Scorzonera


Specie: Tragopogon porrifolius  - Famiglia: Asteraceae

Origine

La scorzonera è una specie selvatica biennale. Originaria del Mediterraneo, è stata introdotta in altre aree del mondo, dal Nord Europa all’Australia.

Ciclo colturale

La scorzonera è alta circa 120 cm, ha foglie erbacee e uno stelo privo di ramificazioni che produce un succo lattiginoso. Il fiore, del diametro di circa 5 cm e colore viola porpora scuro, sboccia in estate o, nelle aree più calde, in primavera. La radice assomiglia a una lunga e sottile pastinaca, di colore bianco.

Moltiplicata da seme, viene seminata in primavera e può essere raccolta a partire dall’autunno in avanti, in base alle necessità, dal momento che può rimanere tranquillamente in terra. Esistono numerose cultivars tra di loro molto simili.

Come coltivare

E’ una specie poco esigente, una volta che la radice si è formata, non richiede irrigazione. E’ inoltre poco o per nulla suscettibile a malattie o avversità.

La preparazione del terreno prima della semina è importante. Questa specie beneficia di terreni ricchi e fertili, non apprezza terreni poveri e argillosi. Evitare l’apporto di letame fresco prima di seminare, poiché le radici potrebbero dividersi. Scegliere terreni luminosi e soleggiati, ma non troppo esposti.

Eseguire la semina durante la primavera. Seminare su file distanti 30 cm, in buchi distanziati 15 cm l’uno dall’altro per dare alla radice lo spazio necessario per crescere. Porre 3 semi in ogni buco, profondo circa 2,5 cm, e, una volta germinate, lasciare solo la piantina più robusta. Eliminare le erbe infestanti a mano, per evitare di danneggiare le radici con la zappa. 

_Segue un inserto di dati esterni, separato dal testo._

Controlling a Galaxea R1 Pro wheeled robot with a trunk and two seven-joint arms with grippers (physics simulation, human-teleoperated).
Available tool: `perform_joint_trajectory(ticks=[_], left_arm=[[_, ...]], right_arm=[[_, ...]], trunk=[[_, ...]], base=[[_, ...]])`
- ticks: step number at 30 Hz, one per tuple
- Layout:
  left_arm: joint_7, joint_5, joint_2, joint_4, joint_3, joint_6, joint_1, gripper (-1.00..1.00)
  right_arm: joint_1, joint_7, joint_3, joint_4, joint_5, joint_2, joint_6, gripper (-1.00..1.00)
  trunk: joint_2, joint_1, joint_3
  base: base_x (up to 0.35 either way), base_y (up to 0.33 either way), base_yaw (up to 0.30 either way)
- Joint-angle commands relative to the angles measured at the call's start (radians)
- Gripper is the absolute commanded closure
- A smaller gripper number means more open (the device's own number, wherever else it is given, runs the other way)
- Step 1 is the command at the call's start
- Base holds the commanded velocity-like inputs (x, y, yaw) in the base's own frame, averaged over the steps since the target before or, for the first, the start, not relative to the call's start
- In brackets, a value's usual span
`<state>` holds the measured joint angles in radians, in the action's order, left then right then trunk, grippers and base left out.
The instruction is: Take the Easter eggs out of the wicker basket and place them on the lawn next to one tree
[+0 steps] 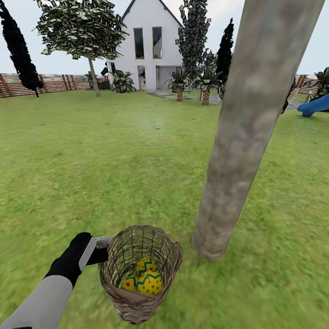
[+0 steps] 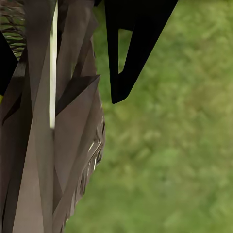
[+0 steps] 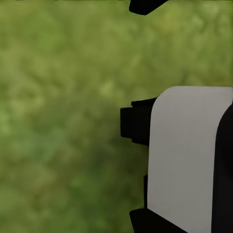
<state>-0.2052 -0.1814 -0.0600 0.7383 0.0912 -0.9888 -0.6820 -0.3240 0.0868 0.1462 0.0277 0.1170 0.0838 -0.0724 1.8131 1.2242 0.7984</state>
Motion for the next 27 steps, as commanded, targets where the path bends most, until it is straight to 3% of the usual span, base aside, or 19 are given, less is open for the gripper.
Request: perform_joint_trajectory(ticks=[1, 27], left_arm=[[-0.008, -0.021, 0.000, 0.001, 0.001, -0.002, -0.001, 1.00], [-0.008, -0.021, 0.000, 0.001, 0.001, -0.001, -0.001, 1.00]], right_arm=[[-0.001, 0.002, 0.009, 0.003, 0.010, 0.001, -0.006, -1.00], [-0.001, 0.004, 0.009, 0.003, 0.011, 0.001, -0.007, -1.00]], trunk=[[0.008, 0.004, 0.004], [0.190, 0.103, 0.085]], base=[[0.000, 0.000, 0.000], [0.000, 0.000, 0.000]])
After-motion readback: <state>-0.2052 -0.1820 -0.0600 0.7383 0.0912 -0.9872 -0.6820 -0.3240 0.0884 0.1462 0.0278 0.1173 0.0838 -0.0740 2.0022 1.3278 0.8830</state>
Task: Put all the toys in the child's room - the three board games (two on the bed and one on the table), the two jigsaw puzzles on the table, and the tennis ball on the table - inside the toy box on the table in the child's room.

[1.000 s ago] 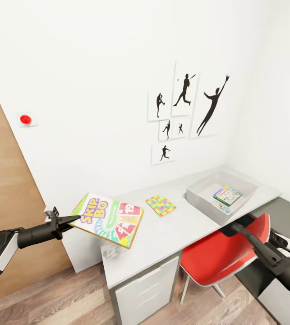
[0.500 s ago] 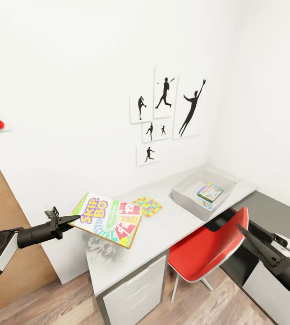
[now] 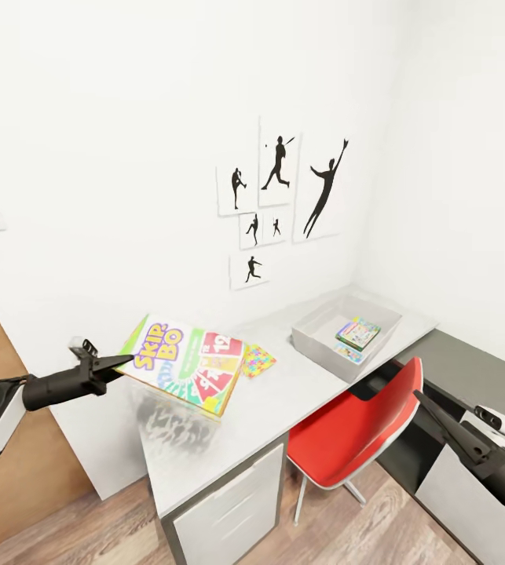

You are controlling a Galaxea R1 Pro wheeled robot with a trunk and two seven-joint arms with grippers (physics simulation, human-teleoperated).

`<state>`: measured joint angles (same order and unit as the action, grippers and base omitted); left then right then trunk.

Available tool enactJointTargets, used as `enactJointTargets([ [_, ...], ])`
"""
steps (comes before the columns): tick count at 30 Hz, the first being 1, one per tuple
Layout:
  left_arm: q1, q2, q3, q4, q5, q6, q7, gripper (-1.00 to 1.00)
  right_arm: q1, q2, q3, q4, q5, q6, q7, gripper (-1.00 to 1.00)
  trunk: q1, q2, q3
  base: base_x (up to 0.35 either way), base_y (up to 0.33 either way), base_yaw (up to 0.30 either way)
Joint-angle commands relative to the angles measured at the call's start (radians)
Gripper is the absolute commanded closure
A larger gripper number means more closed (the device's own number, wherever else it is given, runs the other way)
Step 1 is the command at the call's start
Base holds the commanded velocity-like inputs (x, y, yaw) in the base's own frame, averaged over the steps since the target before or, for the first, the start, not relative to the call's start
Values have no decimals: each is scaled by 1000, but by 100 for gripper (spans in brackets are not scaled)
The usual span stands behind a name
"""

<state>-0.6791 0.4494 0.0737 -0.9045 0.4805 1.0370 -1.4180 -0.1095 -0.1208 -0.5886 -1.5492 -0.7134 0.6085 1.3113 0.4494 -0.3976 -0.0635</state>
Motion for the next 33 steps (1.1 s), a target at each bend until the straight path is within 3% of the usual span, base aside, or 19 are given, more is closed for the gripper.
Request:
enactJointTargets([
  [1, -16, 0, -1, -4, -1, 10, 1, 100, -1, 0, 0, 0, -4, 9, 2, -100, 1, -2, -2, 0, 0, -2],
  [3, -59, -1, -3, -10, -1, 10, 2, 100, -1, -1, -1, 0, -4, 10, 2, -100, 1, -2, -2, 0, 0, -1],
  [4, -112, -3, -5, -15, 0, 10, 2, 100, -1, -3, -2, 0, -3, 11, 2, -100, 1, -2, -2, 0, 0, 0],
  [8, -135, -18, -7, -18, -1, 10, 4, 100, -1, -3, -6, 0, -2, 14, 1, -100, 1, -2, -2, 0, 0, 0],
  [18, -141, -37, -7, -19, -2, 10, 9, 100, -1, -1, -20, 0, -2, 15, 0, -100, 1, -2, -2, 0, -27, -8],
  [33, -142, -60, -6, -24, -2, 8, 14, 100, -1, -3, -21, 0, -1, 16, -1, -100, 1, -2, -2, 25, -282, -228],
])
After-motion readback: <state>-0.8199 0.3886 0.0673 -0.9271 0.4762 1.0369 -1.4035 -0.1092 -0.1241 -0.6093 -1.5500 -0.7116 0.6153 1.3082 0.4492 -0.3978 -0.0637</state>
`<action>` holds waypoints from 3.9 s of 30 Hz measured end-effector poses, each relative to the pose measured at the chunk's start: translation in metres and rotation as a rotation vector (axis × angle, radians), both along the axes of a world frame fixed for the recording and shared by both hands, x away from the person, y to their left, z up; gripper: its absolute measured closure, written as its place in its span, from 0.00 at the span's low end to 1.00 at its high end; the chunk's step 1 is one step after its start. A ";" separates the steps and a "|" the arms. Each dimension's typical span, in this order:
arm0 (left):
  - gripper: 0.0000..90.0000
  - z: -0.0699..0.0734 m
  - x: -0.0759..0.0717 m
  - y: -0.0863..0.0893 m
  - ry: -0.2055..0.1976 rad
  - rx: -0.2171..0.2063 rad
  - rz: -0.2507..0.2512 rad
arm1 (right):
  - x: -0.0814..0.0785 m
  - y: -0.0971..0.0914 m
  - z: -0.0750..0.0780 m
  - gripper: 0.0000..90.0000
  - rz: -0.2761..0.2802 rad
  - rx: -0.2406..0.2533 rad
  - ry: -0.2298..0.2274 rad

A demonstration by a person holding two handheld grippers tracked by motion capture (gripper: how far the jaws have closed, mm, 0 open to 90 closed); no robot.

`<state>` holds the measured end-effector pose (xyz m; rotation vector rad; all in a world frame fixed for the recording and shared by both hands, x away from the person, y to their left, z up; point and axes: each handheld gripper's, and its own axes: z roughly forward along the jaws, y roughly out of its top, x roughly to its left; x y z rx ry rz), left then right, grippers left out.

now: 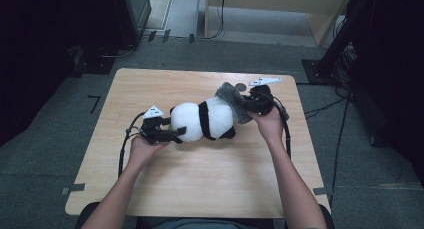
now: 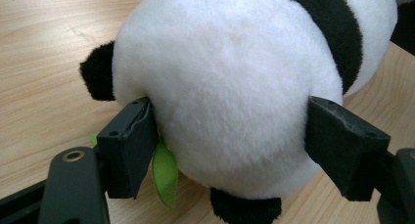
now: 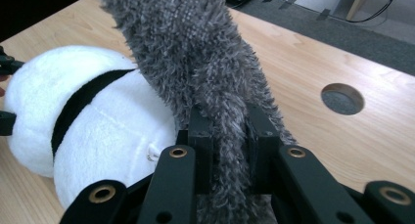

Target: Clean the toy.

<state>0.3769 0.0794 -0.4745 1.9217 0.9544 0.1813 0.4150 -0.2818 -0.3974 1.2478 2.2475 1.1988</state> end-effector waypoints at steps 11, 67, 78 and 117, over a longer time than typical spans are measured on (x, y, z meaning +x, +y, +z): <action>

La raccolta viene iniziata in autunno, anche se le radici possono essere lasciate in terra a lungo, finchè ritenuto necessario. Durante la loro estrazione bisogna agire con delicatezza poiché sono fragili e profonde.

Lo sapevi? Curiosità sulla Scorzonera

Germogli e boccioli della scorzonera hanno un sapore delicato e possono essere consumati, come gli asparagi, crudi o cotti. I petali possono essere utilizzati per decorare piatti e insalate. Il lattice estratto dalla radice viene utilizzato in chewing gum. Il sapore dolce di fondo è dato dall'elevato contenuto di inulina.

Fin dai tempi classici sono conosciute alcune proprietà benefiche della scorzonera per il fegato (pianta intera) e come diuretico (la radice).